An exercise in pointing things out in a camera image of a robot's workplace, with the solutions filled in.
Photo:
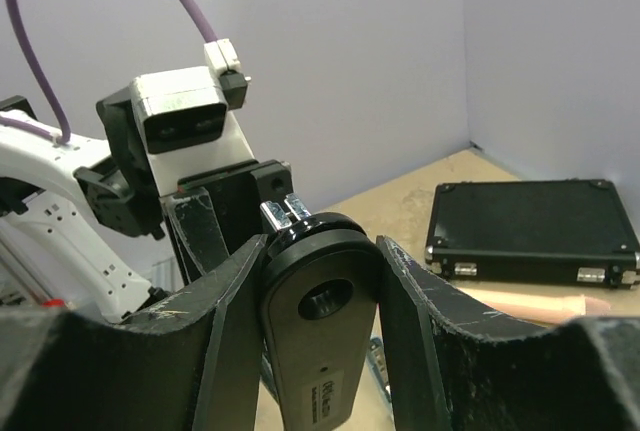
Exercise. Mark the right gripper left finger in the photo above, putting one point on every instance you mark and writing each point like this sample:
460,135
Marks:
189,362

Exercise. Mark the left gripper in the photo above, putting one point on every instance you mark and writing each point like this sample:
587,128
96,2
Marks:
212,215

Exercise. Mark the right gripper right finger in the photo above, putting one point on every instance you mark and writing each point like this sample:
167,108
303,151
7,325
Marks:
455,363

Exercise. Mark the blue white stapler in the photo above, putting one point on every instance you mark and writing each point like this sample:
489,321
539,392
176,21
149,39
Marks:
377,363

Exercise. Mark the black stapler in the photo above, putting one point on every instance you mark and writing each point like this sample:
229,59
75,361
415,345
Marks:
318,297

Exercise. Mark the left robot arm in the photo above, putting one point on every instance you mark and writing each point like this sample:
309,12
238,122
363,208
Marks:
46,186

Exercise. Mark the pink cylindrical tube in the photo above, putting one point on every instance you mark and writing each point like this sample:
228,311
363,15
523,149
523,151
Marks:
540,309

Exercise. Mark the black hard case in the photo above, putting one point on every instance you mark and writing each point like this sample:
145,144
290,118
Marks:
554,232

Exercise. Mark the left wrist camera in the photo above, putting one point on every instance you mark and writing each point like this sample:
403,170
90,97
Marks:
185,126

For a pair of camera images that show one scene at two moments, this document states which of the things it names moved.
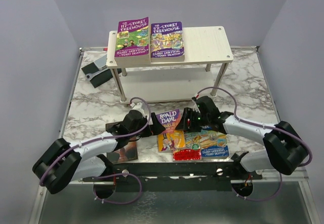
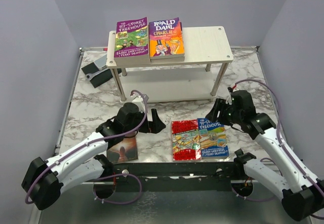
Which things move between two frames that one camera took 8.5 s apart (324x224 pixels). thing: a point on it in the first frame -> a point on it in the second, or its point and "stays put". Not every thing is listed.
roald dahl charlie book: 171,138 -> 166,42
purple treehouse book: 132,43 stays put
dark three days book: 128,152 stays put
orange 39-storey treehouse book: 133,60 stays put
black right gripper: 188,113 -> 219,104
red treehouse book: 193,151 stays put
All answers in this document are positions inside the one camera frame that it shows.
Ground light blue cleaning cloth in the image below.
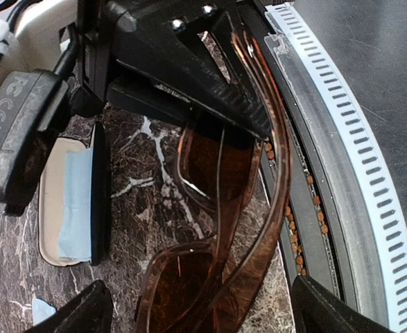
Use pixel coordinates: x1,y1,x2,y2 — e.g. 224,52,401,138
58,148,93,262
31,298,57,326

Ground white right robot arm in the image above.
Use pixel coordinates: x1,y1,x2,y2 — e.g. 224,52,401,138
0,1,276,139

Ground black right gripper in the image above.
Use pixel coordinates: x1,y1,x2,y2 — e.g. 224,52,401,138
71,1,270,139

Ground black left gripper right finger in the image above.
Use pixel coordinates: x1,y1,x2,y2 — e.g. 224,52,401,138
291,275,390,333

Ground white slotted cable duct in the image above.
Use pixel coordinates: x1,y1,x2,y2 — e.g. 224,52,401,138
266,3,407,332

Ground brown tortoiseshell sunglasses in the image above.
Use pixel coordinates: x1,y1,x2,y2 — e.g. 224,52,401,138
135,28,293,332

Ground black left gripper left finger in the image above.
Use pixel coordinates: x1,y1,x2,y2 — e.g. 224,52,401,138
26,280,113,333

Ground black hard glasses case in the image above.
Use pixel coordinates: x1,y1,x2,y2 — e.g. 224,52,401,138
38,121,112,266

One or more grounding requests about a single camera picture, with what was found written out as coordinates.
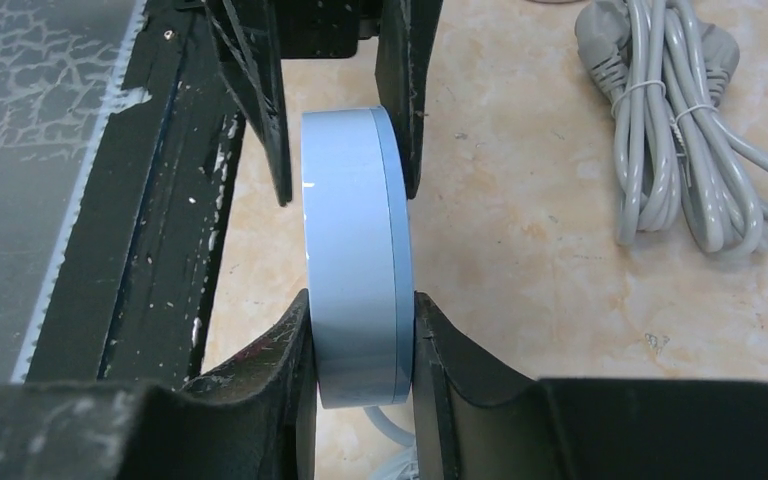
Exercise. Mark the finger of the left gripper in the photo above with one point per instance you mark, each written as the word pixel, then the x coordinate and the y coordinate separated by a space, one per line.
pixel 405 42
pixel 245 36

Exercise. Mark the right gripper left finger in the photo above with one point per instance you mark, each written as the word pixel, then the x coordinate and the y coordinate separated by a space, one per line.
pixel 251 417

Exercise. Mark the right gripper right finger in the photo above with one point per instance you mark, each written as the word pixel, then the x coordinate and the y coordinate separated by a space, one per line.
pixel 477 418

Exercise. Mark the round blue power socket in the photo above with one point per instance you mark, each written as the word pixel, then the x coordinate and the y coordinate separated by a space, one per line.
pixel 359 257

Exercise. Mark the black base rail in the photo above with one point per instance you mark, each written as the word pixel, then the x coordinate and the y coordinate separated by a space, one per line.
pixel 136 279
□ □ □
- **Exercise**
Omit the pictures; restate every entry word for word.

- **Result below**
An exercise in pointing things out in a camera image of a robot's workplace, with the solutions filled in.
Photo:
Exercise. Mark the right gripper left finger in the photo above, putting one point on every instance you mark and writing each point like this sample:
460,135
Marks:
189,362

Exercise. Mark the left gripper in the photo above, putting one point on every instance you mark and writing each point like this sample:
587,128
96,2
Marks:
212,215

Exercise. Mark the right gripper right finger in the photo above, putting one point on every instance you mark and writing each point like this sample:
167,108
303,151
7,325
Marks:
455,363

Exercise. Mark the blue white stapler in the photo above, putting one point on every instance you mark and writing each point like this sample:
489,321
539,392
176,21
149,39
Marks:
377,363

Exercise. Mark the black stapler in the photo above, putting one point on every instance you mark and writing each point like this sample:
229,59
75,361
415,345
Marks:
318,297

Exercise. Mark the left robot arm in the photo above, putting one point on every instance you mark and writing each point like this sample:
309,12
238,122
363,208
Marks:
46,186

Exercise. Mark the pink cylindrical tube in the photo above, putting one point on every instance you mark and writing each point like this sample:
228,311
363,15
523,149
523,151
Marks:
540,309

Exercise. Mark the black hard case in the photo above, putting one point on every instance you mark and writing each point like this sample:
145,144
290,118
Marks:
554,232

Exercise. Mark the left wrist camera in the photo above, putting one point on every instance you mark and writing each point like this sample:
403,170
90,97
Marks:
185,126

For a pair of camera images that show one scene at two moments, this document states which of the things it names moved.
Which things move between two frames that one camera took 8.5 s apart (324x224 pixels). thing: a point on it in the first frame -> a point on it in the second, or its point and "stays put". Not every thing is listed.
roald dahl charlie book: 171,138 -> 166,42
purple treehouse book: 132,43 stays put
dark three days book: 128,152 stays put
orange 39-storey treehouse book: 133,60 stays put
black right gripper: 188,113 -> 219,104
red treehouse book: 193,151 stays put
All answers in this document are positions inside the one camera frame that it shows.
Ground light blue cleaning cloth in the image below.
Use pixel coordinates: x1,y1,x2,y2 — e.g. 224,52,401,138
58,148,93,262
31,298,57,326

Ground white right robot arm in the image above.
Use pixel coordinates: x1,y1,x2,y2 — e.g. 224,52,401,138
0,1,276,139

Ground black right gripper in the image above.
Use pixel coordinates: x1,y1,x2,y2 — e.g. 224,52,401,138
71,1,270,139

Ground black left gripper right finger in the image above.
Use pixel coordinates: x1,y1,x2,y2 — e.g. 224,52,401,138
291,275,390,333

Ground white slotted cable duct in the image above.
Use pixel coordinates: x1,y1,x2,y2 — e.g. 224,52,401,138
266,3,407,332

Ground brown tortoiseshell sunglasses in the image above.
Use pixel coordinates: x1,y1,x2,y2 — e.g. 224,52,401,138
135,28,293,332

Ground black left gripper left finger in the image above.
Use pixel coordinates: x1,y1,x2,y2 — e.g. 224,52,401,138
26,280,113,333

Ground black hard glasses case in the image above.
Use pixel coordinates: x1,y1,x2,y2 — e.g. 224,52,401,138
38,121,112,266

One or more grounding requests about a single camera picture, with what was found written out as coordinates.
Exercise. Mark the finger of the left gripper in the photo above with one point per instance you mark, each written as the word pixel, then the x coordinate and the y coordinate separated by a space, one per line.
pixel 405 42
pixel 245 36

Exercise. Mark the right gripper left finger in the photo above with one point per instance you mark, each written as the word pixel, then the x coordinate and the y coordinate separated by a space, one per line.
pixel 251 417

Exercise. Mark the right gripper right finger in the photo above with one point per instance you mark, each written as the word pixel, then the x coordinate and the y coordinate separated by a space, one per line.
pixel 477 418

Exercise. Mark the round blue power socket in the photo above with one point per instance you mark, each written as the word pixel, then the x coordinate and the y coordinate separated by a space, one per line.
pixel 359 257

Exercise. Mark the black base rail in the photo above with one point per instance you mark, each written as the word pixel, then the x coordinate and the y coordinate separated by a space, one per line.
pixel 136 279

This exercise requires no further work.